# WHAT IS BEING ASKED
Nothing in the listing should differ in your copy; retype it all exactly.
^^^^
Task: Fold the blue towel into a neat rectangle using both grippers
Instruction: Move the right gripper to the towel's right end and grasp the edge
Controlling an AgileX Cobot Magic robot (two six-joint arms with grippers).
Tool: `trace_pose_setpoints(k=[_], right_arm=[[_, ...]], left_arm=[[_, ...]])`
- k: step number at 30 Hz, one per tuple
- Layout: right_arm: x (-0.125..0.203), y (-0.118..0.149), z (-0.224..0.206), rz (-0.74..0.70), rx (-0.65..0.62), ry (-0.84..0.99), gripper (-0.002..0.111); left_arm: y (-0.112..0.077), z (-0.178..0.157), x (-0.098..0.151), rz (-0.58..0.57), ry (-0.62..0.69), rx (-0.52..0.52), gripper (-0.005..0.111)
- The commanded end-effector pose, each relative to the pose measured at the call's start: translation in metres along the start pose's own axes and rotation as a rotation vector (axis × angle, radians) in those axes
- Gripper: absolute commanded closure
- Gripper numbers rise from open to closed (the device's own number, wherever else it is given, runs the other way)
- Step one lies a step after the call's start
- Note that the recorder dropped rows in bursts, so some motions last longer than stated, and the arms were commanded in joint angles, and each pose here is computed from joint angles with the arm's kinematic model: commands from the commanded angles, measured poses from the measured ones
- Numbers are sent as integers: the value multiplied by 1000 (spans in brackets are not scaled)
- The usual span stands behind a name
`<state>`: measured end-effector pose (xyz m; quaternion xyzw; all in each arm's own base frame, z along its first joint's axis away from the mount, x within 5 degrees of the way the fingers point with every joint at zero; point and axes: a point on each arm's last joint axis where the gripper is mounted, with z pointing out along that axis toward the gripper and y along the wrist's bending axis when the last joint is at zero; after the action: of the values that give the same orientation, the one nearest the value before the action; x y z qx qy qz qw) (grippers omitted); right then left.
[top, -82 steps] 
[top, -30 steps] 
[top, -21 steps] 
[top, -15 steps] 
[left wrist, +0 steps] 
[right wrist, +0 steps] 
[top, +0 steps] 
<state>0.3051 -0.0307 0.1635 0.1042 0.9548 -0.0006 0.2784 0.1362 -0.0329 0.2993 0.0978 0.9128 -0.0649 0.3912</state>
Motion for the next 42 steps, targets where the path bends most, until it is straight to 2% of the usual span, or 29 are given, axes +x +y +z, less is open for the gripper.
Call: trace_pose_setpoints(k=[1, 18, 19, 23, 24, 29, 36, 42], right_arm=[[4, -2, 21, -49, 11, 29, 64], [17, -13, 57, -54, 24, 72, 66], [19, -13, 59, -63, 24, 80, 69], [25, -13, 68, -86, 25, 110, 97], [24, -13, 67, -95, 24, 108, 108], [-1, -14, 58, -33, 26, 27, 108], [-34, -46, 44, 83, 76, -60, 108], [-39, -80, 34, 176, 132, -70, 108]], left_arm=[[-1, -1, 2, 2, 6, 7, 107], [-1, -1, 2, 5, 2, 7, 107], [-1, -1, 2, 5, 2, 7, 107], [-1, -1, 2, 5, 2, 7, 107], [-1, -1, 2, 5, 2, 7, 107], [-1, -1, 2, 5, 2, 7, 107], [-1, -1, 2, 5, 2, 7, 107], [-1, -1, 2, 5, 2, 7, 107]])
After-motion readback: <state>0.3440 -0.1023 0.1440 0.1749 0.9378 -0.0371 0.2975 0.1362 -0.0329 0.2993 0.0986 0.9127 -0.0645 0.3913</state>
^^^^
# OUTPUT OF THE TASK
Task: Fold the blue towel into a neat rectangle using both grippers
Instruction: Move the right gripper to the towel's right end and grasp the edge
Controlling an AgileX Cobot Magic robot (two six-joint arms with grippers).
Tool: `trace_pose_setpoints(k=[_], right_arm=[[_, ...]], left_arm=[[_, ...]])`
- k: step number at 30 Hz, one per tuple
- Layout: right_arm: x (-0.125..0.203), y (-0.118..0.149), z (-0.224..0.206), rz (-0.74..0.70), rx (-0.65..0.62), ry (-0.84..0.99), gripper (-0.002..0.111); left_arm: y (-0.112..0.077), z (-0.178..0.157), x (-0.098..0.151), rz (-0.58..0.57), ry (-0.62..0.69), rx (-0.52..0.52), gripper (-0.005..0.111)
- The commanded end-effector pose, each relative to the pose measured at the call's start: translation in metres along the start pose's own axes and rotation as a rotation vector (axis × angle, radians) in those axes
- Gripper: absolute commanded closure
- Gripper numbers rise from open to closed (the device's own number, wherever else it is given, runs the other way)
- Step one lies a step after the call's start
- Note that the recorder dropped rows in bursts, so some motions last longer than stated, and the arms were commanded in joint angles, and each pose here is computed from joint angles with the arm's kinematic model: commands from the commanded angles, measured poses from the measured ones
- Numbers are sent as integers: the value multiplied by 1000 (spans in brackets are not scaled)
- The usual span stands behind a name
`<state>`: measured end-effector pose (xyz m; quaternion xyzw; all in each arm's own base frame, z along its first joint's axis away from the mount, x within 5 degrees of the way the fingers point with every joint at zero; point and axes: a point on each arm's last joint axis where the gripper is mounted, with z pointing out along that axis toward the gripper and y along the wrist's bending axis when the last joint is at zero; after the action: of the values that give the same orientation, the one nearest the value before the action; x y z qx qy qz qw) (grippers omitted); right then left.
[top, -82 steps] 
[top, -30 steps] 
[top, -21 steps] 
[top, -15 steps] 
[left wrist, +0 steps] 
[right wrist, +0 steps] 
[top, +0 steps] 
<state>0.3051 -0.0307 0.1635 0.1042 0.9548 -0.0006 0.2784 0.1362 -0.0329 0.2993 0.0978 0.9128 -0.0649 0.3912</state>
Motion for the next 42 steps, targets where the path bends most, until it is straight to 2% of the usual span, or 29 are given, axes +x +y +z, less is open for the gripper.
Call: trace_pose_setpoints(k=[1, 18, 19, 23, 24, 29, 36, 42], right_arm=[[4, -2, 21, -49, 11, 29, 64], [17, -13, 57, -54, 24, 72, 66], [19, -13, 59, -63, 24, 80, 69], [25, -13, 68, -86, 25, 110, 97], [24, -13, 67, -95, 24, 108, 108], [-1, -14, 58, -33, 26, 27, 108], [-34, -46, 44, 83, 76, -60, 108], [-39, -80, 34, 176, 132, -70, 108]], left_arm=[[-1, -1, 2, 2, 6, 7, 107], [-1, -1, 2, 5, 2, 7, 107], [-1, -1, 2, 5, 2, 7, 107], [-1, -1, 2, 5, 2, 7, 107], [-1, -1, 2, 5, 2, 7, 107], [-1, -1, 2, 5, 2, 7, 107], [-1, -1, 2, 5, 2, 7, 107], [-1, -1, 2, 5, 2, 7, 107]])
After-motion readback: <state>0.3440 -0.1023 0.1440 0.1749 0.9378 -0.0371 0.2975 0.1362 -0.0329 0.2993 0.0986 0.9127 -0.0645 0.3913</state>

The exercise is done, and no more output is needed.